Exercise directions
In the material below, print every line exactly and omit the pictures.

Source data
== Segment start ==

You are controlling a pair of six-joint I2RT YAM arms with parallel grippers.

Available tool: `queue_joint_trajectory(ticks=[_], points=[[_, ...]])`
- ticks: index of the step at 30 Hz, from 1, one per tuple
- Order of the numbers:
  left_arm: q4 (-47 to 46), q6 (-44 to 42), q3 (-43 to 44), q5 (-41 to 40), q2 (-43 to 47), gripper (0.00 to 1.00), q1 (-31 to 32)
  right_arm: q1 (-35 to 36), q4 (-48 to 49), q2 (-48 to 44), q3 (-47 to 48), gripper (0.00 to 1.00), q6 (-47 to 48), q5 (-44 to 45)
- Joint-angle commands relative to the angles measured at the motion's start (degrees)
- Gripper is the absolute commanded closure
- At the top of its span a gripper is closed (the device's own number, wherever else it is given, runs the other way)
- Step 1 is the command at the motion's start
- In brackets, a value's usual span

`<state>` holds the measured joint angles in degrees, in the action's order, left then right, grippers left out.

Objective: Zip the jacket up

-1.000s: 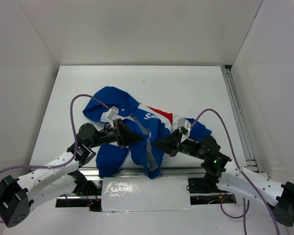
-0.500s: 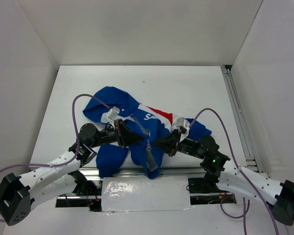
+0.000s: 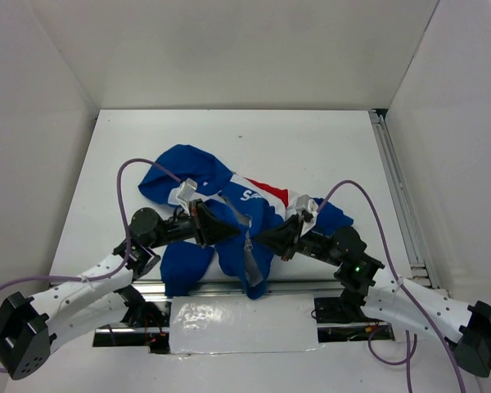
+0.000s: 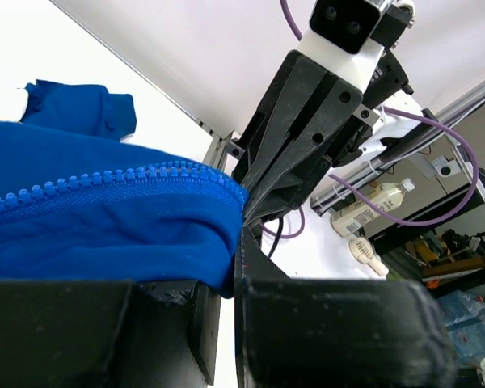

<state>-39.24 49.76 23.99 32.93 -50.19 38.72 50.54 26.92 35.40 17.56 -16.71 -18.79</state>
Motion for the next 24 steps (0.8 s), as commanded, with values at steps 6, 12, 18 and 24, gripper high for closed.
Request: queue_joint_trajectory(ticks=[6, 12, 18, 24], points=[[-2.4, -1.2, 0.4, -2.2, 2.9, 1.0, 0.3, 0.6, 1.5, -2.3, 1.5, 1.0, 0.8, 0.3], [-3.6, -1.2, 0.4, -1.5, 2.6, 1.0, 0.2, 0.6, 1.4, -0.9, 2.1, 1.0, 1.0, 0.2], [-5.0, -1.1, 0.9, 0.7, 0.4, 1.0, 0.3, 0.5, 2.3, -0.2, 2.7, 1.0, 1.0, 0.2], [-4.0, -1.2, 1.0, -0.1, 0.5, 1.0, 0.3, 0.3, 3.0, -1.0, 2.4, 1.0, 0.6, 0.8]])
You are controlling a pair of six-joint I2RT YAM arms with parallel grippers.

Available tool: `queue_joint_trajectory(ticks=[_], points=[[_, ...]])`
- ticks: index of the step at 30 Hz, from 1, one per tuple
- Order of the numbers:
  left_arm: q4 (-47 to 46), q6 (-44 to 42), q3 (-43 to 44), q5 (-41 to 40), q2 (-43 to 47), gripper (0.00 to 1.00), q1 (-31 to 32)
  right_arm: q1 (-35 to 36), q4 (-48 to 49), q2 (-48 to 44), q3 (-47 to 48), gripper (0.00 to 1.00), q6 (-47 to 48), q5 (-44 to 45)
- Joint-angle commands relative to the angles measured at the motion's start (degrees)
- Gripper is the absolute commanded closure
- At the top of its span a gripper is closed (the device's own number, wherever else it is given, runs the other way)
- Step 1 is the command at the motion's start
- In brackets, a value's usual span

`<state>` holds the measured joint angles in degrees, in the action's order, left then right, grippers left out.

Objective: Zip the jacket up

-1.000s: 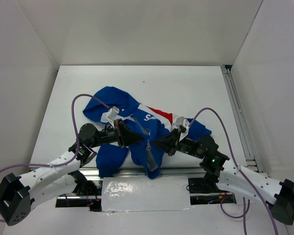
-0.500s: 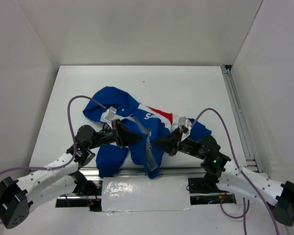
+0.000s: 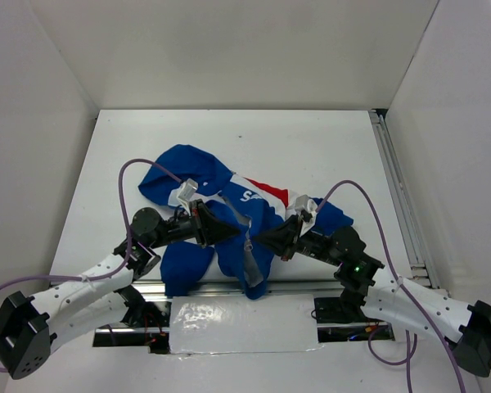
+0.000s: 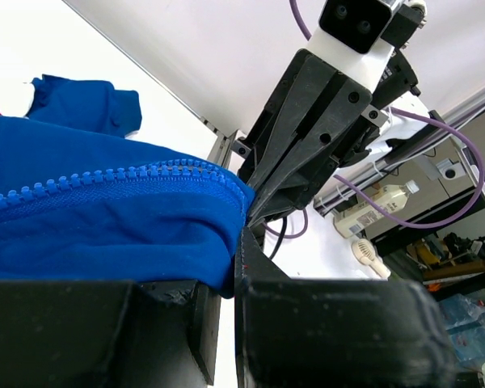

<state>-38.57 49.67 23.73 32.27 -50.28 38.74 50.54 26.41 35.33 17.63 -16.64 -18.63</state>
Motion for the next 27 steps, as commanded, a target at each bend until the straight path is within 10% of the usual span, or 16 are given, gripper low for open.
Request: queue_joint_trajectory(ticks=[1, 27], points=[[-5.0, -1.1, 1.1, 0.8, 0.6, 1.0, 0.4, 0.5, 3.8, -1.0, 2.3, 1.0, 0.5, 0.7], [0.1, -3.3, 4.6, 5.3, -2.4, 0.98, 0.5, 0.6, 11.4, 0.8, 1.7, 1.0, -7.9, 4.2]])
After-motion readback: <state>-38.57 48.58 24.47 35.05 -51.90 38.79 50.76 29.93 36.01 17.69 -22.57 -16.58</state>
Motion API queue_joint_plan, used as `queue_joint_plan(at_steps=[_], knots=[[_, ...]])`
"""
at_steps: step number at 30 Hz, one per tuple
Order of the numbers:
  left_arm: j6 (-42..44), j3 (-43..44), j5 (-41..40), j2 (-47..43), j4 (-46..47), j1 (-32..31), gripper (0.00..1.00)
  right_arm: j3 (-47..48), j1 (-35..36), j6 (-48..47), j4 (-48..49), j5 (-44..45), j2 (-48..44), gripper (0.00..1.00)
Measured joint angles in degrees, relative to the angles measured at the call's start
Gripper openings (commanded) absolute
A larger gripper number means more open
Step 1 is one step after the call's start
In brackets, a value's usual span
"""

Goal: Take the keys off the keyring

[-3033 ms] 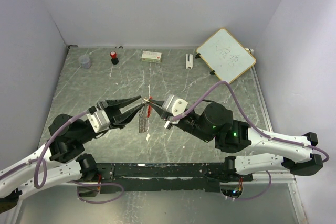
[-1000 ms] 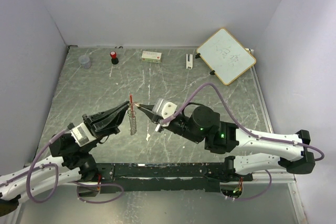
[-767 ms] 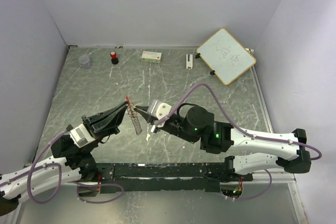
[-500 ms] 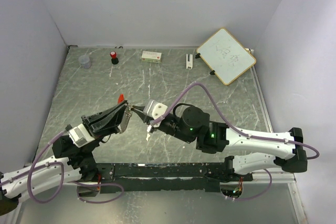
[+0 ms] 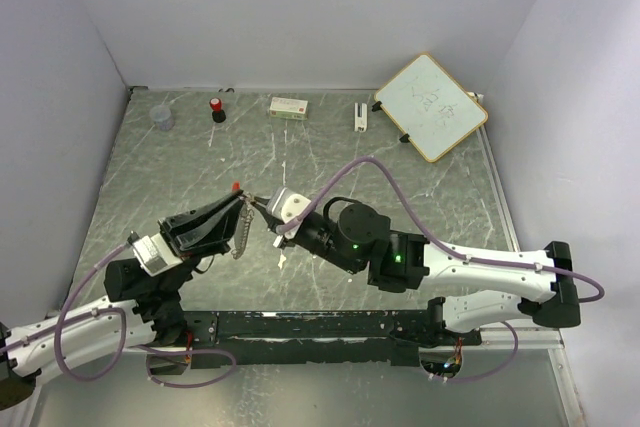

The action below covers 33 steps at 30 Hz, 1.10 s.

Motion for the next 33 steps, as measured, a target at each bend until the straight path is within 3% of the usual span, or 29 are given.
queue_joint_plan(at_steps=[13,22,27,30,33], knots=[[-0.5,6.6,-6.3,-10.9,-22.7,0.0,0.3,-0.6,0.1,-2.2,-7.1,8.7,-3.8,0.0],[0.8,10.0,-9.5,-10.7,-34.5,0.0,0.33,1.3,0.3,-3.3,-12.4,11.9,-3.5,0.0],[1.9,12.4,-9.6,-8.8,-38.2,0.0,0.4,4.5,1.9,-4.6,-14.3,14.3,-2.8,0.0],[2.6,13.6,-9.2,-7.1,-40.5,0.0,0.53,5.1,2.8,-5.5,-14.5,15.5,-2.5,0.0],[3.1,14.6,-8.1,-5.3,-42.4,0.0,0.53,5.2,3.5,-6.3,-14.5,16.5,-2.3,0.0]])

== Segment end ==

Task response
You are controlling a pair of six-joint I2RT YAM arms with parallel grippers.

Available tool: `queue_joint_trajectory(ticks=[_], points=[[_, ...]])`
- ticks: index of the step at 30 Hz, from 1, one per tuple
- Order of the numbers:
  left_arm: q4 (-47 to 46), q6 (-44 to 42), q3 (-43 to 44), q5 (-41 to 40), q2 (-43 to 47), gripper (0.00 to 1.00), q1 (-31 to 32)
  right_arm: q1 (-35 to 36), q4 (-48 to 49), q2 (-48 to 44), q3 (-47 to 48), gripper (0.00 to 1.00), q6 (-47 to 48), q5 (-44 to 45)
- Joint-angle commands relative to the angles measured at the motion's start (degrees)
- Gripper is the absolute commanded closure
- At the top of its span a gripper is closed (the device's own number, wherever else it is given, runs the other way)
- Step 1 is the command at the motion's start
- In brackets, a value's usual span

`<state>` holds the measured joint angles in degrees, in the action's order, left then right, grippers left out.

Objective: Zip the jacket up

-1.000s: 
-0.500s: 
+0.000s: 
+0.000s: 

<state>-39.24 49.76 23.99 32.93 -50.19 38.72 50.54 26.92 35.40 17.56 -16.71 -18.79</state>
Motion for the next 24 steps (0.8 s), as commanded, with values at steps 6, 12, 18 and 24, gripper high for closed.
Request: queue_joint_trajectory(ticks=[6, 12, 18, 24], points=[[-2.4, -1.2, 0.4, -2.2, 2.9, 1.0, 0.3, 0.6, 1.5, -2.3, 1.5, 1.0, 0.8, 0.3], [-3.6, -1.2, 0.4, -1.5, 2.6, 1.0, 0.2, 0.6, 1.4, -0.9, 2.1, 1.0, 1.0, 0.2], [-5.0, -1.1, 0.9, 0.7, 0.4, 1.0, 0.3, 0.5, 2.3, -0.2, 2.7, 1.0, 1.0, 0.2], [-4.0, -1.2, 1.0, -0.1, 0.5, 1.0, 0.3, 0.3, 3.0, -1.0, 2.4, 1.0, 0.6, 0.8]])
You are controlling a pair of six-joint I2RT YAM arms with parallel grippers.

Available tool: `queue_joint_trajectory(ticks=[_], points=[[_, ...]])`
- ticks: index of the step at 30 Hz, from 1, one per tuple
- Order of the numbers:
  left_arm: q4 (-47 to 46), q6 (-44 to 42), q3 (-43 to 44), q5 (-41 to 40), q2 (-43 to 47), gripper (0.00 to 1.00), q1 (-31 to 32)
  right_arm: q1 (-35 to 36), q4 (-48 to 49), q2 (-48 to 44), q3 (-47 to 48), gripper (0.00 to 1.00), q6 (-47 to 48), q5 (-44 to 45)
- Joint-angle commands relative to the angles measured at the motion's start (degrees)
- Gripper is the absolute commanded closure
- At the top of its span a gripper is closed (the device's own number, wherever else it is given, runs the other way)
- Step 1 is the command at the motion's start
- In brackets, a value's usual span

`<state>` holds the measured joint angles in degrees, in the action's order, left then right, grippers left out.

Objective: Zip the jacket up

-1.000s: 
-0.500s: 
+0.000s: 
+0.000s: 

<state>-38.57 49.67 23.73 32.27 -50.28 38.74 50.54 26.41 35.33 17.63 -16.64 -18.63</state>
Motion for the next 27 steps, as commanded, a target at each bend until the straight path is within 10% of the usual span, or 16 are given, gripper low for open.
Request: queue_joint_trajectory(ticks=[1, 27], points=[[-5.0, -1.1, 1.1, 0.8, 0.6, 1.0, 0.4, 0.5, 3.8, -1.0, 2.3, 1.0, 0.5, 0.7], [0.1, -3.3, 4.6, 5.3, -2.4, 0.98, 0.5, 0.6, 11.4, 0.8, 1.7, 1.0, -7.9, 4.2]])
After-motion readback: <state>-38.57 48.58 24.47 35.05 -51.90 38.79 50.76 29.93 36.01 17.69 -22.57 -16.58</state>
Motion API queue_joint_plan, used as `queue_joint_plan(at_steps=[_], knots=[[_, ...]])`
"""
at_steps: step number at 30 Hz, one per tuple
Order of the numbers:
  left_arm: j6 (-42..44), j3 (-43..44), j5 (-41..40), j2 (-47..43), j4 (-46..47), j1 (-32..31), gripper (0.00..1.00)
  right_arm: j3 (-47..48), j1 (-35..36), j6 (-48..47), j4 (-48..49), j5 (-44..45), j2 (-48..44), gripper (0.00..1.00)
Measured joint angles in degrees, relative to the angles measured at the call's start
Gripper openings (commanded) absolute
A larger gripper number means more open
Step 1 is one step after the call's start
In brackets, a value's usual span
"""

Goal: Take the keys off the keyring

[-3033 ms] 
[-1000 ms] 
[-767 ms] 
[-500 ms] 
[+0 ms] 

The action below covers 33 steps at 30 Hz, 1.10 s.

Motion for the next 33 steps, as measured, a target at each bend until the straight path is within 3% of the usual span, or 29 are given.
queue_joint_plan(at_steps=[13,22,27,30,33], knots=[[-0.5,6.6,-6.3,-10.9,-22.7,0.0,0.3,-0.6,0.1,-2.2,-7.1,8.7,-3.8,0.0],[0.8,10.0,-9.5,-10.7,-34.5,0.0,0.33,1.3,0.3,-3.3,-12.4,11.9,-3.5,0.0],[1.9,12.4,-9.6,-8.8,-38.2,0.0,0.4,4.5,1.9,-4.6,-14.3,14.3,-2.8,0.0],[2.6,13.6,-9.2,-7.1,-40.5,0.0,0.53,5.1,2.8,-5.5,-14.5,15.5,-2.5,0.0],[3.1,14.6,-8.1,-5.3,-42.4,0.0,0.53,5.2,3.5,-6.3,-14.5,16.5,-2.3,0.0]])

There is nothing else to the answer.